A role for viral infection in the pathogenesis of COPD has been supported by the finding of raised titres to common respiratory viruses (CMV and adenoviruses) in a Norwegian population with COPD.10 By comparing umbilical cord blood samples at birth and heel prick samples, we have confirmed that infection with adenovirus is the commonest respiratory virus in early infancy, with up to 23% of children undergoing seroconversion by 6 months of age.11 In an elaborate study by Gilmour et al a cultured epithelial cell line (A549) was transfected with adenovirus E1A gene and exposed to pollution particles (PM10) resulting in a significant rise in IL-8.12

MECHANISMS OF DISEASE

Patel et al5 identified a correlation between IL-8 levels and bacterial count. IL-8 is secreted by epithelial cells and causes neutrophils to transmigrate the airway epithelium. The principal mechanism of this process is via intercellular adhesion molecule 1 (ICAM-1) on the epithelium which binds to the counter ligand CD18/CD11b on the neutrophil. This process can be enhanced by the addition of tumour necrosis factor α (TNFα) and interferon γ (IFNγ) to epithelial cells in vitro.13

Bacterial colonisation of the airways is associated with increased levels of TNFα,14 and infection with viruses causes a rise in lymphocyte derived IFNγ. Both of these chemokines significantly increase epithelial ICAM-1, thereby compounding the effect of IL-8 in enhancing neutrophil accumulation in the airways. Furthermore, ICAM-1 is the major surface receptor for rhinovirus infecting epithelial cells,15 and rhinovirus is the most common viral infection in COPD exacerbations.7 This sets the scene for a vicious circle of increased adhesion of viruses, increased cytokine expression, and increased neutrophil accumulation in the airway.

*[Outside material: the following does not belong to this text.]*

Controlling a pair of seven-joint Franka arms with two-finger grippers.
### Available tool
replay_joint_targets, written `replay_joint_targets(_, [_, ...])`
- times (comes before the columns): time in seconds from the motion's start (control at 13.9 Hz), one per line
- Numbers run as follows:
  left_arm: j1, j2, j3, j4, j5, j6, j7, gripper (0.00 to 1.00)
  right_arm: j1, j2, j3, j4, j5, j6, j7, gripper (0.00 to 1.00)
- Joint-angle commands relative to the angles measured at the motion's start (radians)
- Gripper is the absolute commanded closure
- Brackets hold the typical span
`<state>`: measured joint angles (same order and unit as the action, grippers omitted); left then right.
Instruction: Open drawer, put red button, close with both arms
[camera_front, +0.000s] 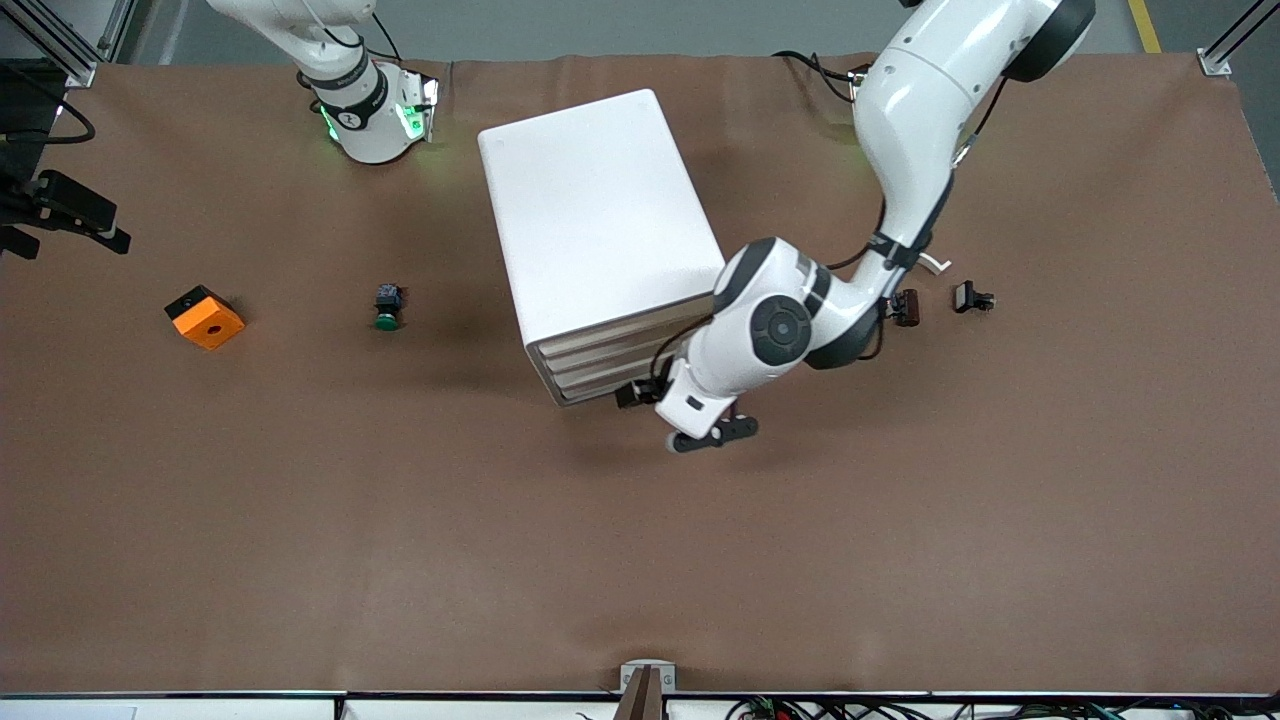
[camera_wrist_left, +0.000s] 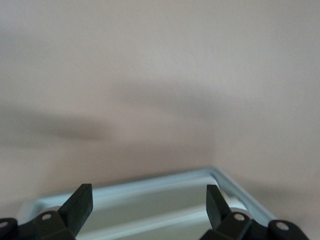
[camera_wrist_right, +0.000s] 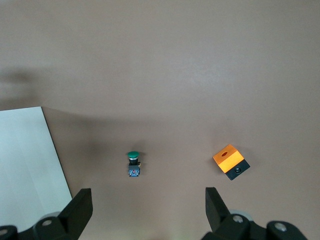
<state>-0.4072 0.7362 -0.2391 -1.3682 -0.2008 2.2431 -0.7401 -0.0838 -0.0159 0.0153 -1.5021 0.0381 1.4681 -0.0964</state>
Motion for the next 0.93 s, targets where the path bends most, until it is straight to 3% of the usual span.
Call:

While each step in this inflammatory “catch 22” is established, we can only await pharmaceutical development and trials to try to break the cycle. Until that time we have to watch as COPD increases year on year and is expected to rise from its current sixth to the third most common cause of death in 2020.4 We also have to watch as targets are set for every other major disease category, yet lung diseases which kill most people do not get a mention. COPD will continue to fill the A&E departments, shut the hospitals, close the operating theatres due to a lack of beds, and break every target in every acute hospital service. Ironically, it will continue its lonely position as the “Cinderella” of medicine.

Respiratory diseases are the most common cause of death in the UK but, while targets are set for every other major disease category, lung diseases do not get a mention.